Fig. 413. Transverse section through the trunk of an embryo slightly older than fig. 28 E.
nc. neural canal; pr. posterior root of spinal nerve; x. subnotochordal rod; ao. aorta; sc. somatic mesoblast; sp. splanchnic mesoblast; mp. muscle-plate; mp´. portion of muscle-plate converted into muscle; Vv. portion of the vertebral plate which will give rise to the vertebral bodies; al. alimentary tract.

In the hindermost part of the body its mode of formation differs somewhat from that above described. In this part the alimentary wall is very thick, and undergoes no special growth prior to the formation of the subnotochordal rod; on the contrary, a small linear portion of the wall becomes scooped out along the median dorsal line, and eventually separates from the remainder as the rod in question. In the trunk the splitting off of the rod takes place from before backwards, so that the anterior part of it is formed before the posterior.

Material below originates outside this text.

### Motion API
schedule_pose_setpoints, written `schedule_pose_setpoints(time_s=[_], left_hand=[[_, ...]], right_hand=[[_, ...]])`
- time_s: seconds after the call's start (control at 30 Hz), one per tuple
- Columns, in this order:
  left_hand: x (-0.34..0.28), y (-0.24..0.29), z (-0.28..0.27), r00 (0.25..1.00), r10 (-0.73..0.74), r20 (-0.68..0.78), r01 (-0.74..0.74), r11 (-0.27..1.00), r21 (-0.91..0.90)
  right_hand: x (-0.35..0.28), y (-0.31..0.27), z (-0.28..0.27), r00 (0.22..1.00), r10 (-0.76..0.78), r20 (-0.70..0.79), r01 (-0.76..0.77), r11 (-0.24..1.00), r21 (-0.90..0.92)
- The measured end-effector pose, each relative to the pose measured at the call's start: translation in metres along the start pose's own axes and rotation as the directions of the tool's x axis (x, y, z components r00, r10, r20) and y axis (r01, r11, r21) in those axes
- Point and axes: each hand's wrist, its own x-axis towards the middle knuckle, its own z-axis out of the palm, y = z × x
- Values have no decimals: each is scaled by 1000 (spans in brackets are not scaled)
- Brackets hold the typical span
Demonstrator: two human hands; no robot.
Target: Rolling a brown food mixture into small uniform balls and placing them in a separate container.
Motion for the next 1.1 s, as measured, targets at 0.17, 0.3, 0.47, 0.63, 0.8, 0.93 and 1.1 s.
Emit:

The section of the subnotochordal rod in the head would appear to develop in the same way as that in the trunk, and the splitting off from the throat proceeds from before backwards.

On the formation of the dorsal aorta, the subnotochordal rod becomes separated from the wall of the gut and the aorta interposed between the two ([fig. 367], x).

When the subnotochordal rod attains its fullest development it terminates anteriorly some way in front of the auditory vesicle, though a little behind the end of the notochord; posteriorly it extends very nearly to the extremity of the tail and is almost co-extensive with the postanal section of the alimentary tract, though it does not reach quite so far back as the caudal vesicle ([fig. 424], b x). Very shortly after it has attained its maximum size it begins to atrophy in front. We may therefore conclude that its atrophy, like its development, takes place from before backwards. During the later embryonic stages not a trace of it is to be seen. It has also been met with in Acipenser, Lepidosteus, the Teleostei, Petromyzon, and the Amphibia, in all of which it appears to develop in fundamentally the same way as in Elasmobranchii. In Acipenser it appears to persist in the adult as the subvertebral ligament (Bridge, Salensky). It has not yet been found in a fully developed form in any amniotic Vertebrate, though a thickening of the hypoblast, which may perhaps be a rudiment of it, has been found by Marshall and myself in the Chick ([fig. 110], x).

Eisig has instituted an interesting comparison between it and an organ which he has found in a family of Chætopods, the Capitellidæ. In these forms there is a tube underlying the alimentary tract for nearly its whole length, and opening into it in front, and probably behind. A remnant of such a tube might easily form a rudiment like the subnotochordal rod of the Ichthyopsida, and as Eisig points out the prolongation into the latter during its formation of the lumen of the alimentary tract distinctly favours such a view of its original nature. We can however hardly suppose that there is any direct genetic connection between Eisig’s organ in the Capitellidæ and the subnotochordal rod of the Chordata.

Splanchnic mesoblast and mesentery. The mesenteron consists at first of a simple hypoblastic tube, which however becomes enveloped by a layer of splanchnic mesoblast. This layer, which is not at first continued over the dorsal side of the mesenteron, gradually grows in, and interposes itself between the hypoblast of the mesenteron, and the organs above. At the same time it becomes differentiated into two layers, viz. an outer epithelioid layer which gives rise to part of the peritoneal epithelium, and an inner layer of undifferentiated cells which in time becomes converted into the connective tissue and muscular walls of the mesenteron. The connective tissue layers become first formed, while of the muscular layers the circular is the first to make its appearance.

Coincidently with their differentiation the connective tissue stratum of the peritoneum becomes established.